In some embodiments, the supporting base 102 includes a recess 102 a which is configured for accommodating the number of balls 103 a on a carrier 103 as in FIG. 8. The recess 102 a is surrounded by a periphery 102 b of the supporting base 102. When the periphery 103 c of the carrier 103 is disposed and pressed on the periphery 102 b of the supporting base 102 by the holder 101, the balls 103 a are seated within the recess 102 a.

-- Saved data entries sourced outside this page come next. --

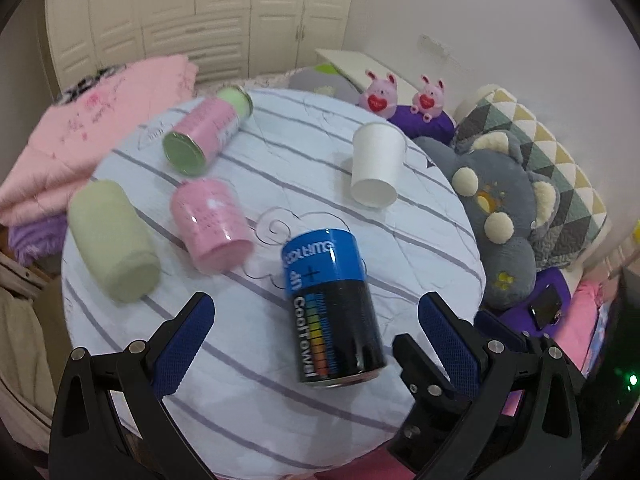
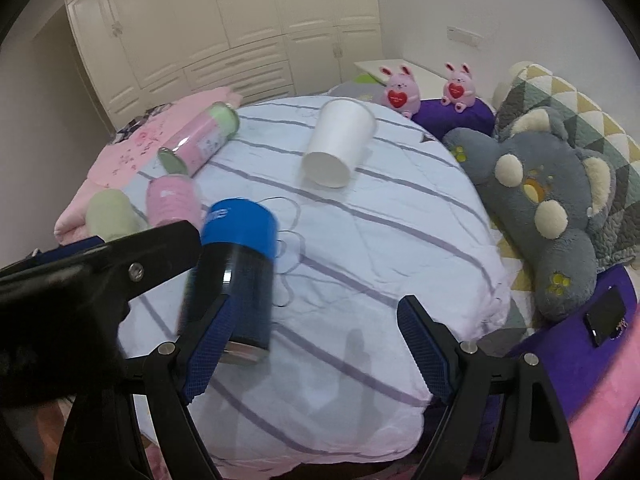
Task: Flip cup upright
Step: 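Lift the blue-and-black can with the right gripper and rotate it, then grasp the blue-and-black can with the left gripper from the right gripper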
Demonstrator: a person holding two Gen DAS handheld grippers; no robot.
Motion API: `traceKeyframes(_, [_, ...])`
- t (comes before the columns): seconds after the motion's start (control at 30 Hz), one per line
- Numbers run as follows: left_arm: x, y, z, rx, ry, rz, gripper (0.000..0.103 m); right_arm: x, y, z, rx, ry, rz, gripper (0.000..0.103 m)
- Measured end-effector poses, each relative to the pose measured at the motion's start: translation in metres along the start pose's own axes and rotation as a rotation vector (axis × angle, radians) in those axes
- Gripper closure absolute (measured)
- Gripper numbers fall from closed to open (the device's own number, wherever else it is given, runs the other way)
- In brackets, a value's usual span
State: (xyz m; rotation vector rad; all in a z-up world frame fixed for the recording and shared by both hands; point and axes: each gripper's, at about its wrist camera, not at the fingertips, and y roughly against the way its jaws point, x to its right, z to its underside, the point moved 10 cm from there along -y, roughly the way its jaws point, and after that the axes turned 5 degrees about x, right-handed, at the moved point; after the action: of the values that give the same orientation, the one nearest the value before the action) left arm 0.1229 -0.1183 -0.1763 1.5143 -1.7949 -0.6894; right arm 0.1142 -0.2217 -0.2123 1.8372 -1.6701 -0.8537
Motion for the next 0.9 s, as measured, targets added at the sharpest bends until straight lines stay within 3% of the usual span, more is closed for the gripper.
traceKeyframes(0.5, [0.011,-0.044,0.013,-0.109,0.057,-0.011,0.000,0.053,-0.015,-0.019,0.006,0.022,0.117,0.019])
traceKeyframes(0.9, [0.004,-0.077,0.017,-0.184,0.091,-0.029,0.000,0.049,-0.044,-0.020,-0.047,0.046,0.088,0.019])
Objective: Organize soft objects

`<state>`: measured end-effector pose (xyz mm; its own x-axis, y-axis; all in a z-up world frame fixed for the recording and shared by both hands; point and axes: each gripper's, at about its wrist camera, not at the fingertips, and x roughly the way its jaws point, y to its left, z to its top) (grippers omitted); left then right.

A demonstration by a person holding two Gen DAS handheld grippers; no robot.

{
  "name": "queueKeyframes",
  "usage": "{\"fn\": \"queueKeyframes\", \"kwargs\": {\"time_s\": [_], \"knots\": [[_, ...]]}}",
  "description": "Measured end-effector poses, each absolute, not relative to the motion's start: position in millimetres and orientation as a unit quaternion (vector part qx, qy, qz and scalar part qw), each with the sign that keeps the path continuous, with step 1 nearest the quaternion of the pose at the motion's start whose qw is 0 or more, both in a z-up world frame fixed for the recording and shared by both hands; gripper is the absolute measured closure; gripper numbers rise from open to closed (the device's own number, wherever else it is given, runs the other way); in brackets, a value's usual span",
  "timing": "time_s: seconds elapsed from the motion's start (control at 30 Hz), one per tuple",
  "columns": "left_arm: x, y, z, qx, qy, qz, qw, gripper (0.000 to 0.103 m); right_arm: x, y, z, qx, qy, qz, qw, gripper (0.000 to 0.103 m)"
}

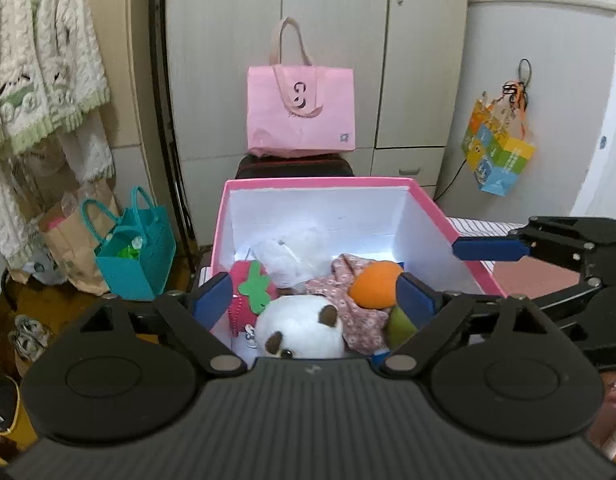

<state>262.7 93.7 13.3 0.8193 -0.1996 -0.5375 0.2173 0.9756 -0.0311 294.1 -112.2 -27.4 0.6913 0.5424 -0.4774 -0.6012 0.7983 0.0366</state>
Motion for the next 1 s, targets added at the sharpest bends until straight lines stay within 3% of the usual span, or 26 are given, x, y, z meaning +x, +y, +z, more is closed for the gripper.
{"fn": "queueKeyframes", "kwargs": {"time_s": [0.3,0.6,0.87,1.0], "knots": [[229,75,30,0.036,0.282,-0.092,0.954,0.000,256,-145,-20,-0.025,0.225,0.297,0.928,0.034],[185,56,49,0.045,0.316,-0.042,0.947,0.000,209,-177,-5,-0.034,0.225,0.257,0.939,0.032],[135,35,59,0.030,0.354,-0.115,0.928,0.000,157,-204,5,-0.030,0.218,0.237,0.946,0.028],[111,29,61,0.017,0.333,-0.128,0.934,0.000,147,-215,3,-0.026,0.223,0.215,0.950,0.010]]}}
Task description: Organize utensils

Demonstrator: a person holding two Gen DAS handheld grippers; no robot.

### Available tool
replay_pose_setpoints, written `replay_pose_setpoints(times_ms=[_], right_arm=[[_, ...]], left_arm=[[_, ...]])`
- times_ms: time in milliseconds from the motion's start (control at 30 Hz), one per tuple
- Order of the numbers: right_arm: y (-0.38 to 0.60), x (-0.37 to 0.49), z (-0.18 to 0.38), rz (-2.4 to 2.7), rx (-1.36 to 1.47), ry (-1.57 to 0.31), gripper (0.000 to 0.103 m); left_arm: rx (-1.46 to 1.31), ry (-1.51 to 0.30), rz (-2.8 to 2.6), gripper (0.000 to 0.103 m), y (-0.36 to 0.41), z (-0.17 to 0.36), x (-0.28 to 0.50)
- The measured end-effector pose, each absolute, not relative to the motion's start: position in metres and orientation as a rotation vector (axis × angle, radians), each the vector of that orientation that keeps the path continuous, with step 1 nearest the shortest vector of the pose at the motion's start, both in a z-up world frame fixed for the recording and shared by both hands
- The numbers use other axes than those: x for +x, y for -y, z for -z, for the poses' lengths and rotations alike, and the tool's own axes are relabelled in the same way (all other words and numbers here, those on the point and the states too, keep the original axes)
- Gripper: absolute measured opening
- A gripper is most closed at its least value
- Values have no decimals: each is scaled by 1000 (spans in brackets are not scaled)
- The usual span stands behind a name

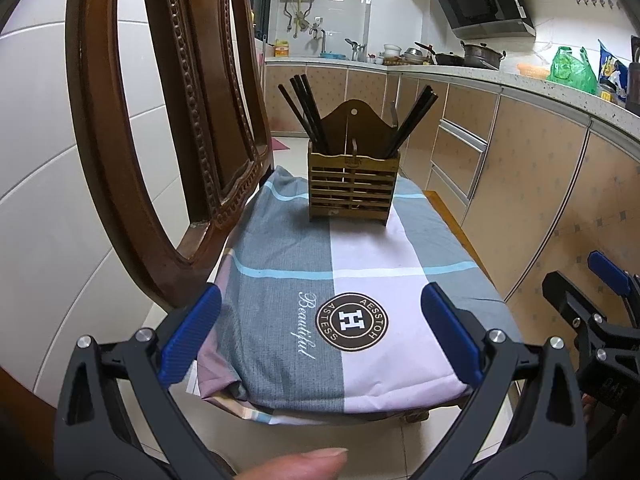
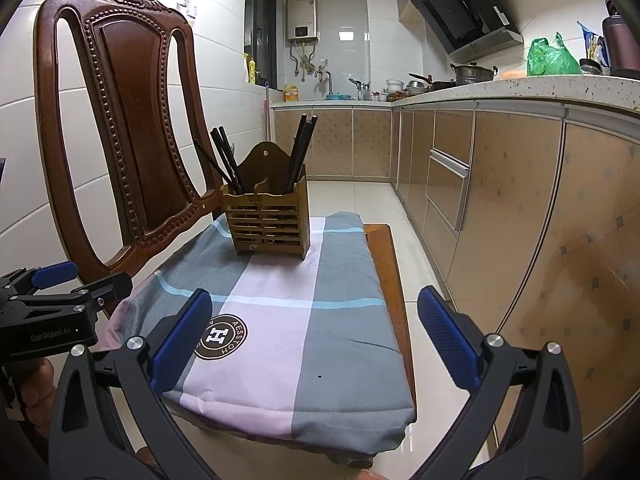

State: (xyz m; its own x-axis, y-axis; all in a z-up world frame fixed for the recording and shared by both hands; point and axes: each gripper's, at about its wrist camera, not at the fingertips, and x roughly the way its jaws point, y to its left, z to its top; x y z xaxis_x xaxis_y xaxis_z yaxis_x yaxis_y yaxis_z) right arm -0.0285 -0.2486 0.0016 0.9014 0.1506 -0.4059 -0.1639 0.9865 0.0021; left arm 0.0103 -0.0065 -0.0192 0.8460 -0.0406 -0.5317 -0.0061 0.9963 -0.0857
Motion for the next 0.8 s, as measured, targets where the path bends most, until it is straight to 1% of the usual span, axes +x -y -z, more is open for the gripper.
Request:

FIG. 9 is an embodiment of an apparatus 100 including a supporting base 102 in a mesh configuration. The supporting base 102 includes a number of recesses 102 a which are aligned with each other in a direction. In some embodiments, the recesses 102 a are aligned vertically and horizontally as in FIG. 9. Each of the recesses 102 a accommodates a number of balls 103 a on a carrier 103. In some embodiments, the supporting base 102 receives and supports one or more carriers 103 in a strip shape. The carriers 103 is held by a pair of elongated pieces 101 s of a holder 101 disposed on a periphery 102 b of the supporting base 102. In some embodiments, the balls 103 a are specifically arranged in accordance with a shape and size of the recess 102 a, so that the balls 103 a are accommodated by the recess 102 a.

FIG. 10 is an embodiment of an apparatus 100 including a third interconnection structure (120 a, 120 b) for coupling a number of elongated pieces 101 s of a holder 101 with a supporting base 102 and thus securely holding the carrier 103 between the elongated piece 101 s and the supporting base 102. The elongated piece 101 s is detachably coupled with the supporting base 102 by the third interconnection structure (120 a, 120 b). In some embodiments, the third interconnection structure (120 a, 120 b) including a pin 120 a and an aperture 120 b. The pin 120 a passes through the aperture 120 b extending from a top surface 101 m of the elongated piece 101 s of the holder 101 to a top surface 102 c of the supporting base 102, so that the elongated piece 101 s is pressed on a periphery 103 c of the carrier 103 and a periphery 102 b of the supporting base 102.

In some embodiments, a length l_pin of the pin 120 a is substantially equal to the thickness d_carrier of the carrier 103. The length l_pin is a distance between a top surface 101 m of the elongated piece 101 s and a top surface 102 c of the supporting base 102. In some embodiments, the length l_pin of the pin 120 a is slightly greater than the thickness d_carrier of the carrier 103.

In the present disclosure, a method of manufacturing a semiconductor device is also disclosed. In some embodiments, a semiconductor device is formed by a method 200. The method 200 includes a number of operations and the description and illustration are not deemed as a limitation as the sequence of the operations.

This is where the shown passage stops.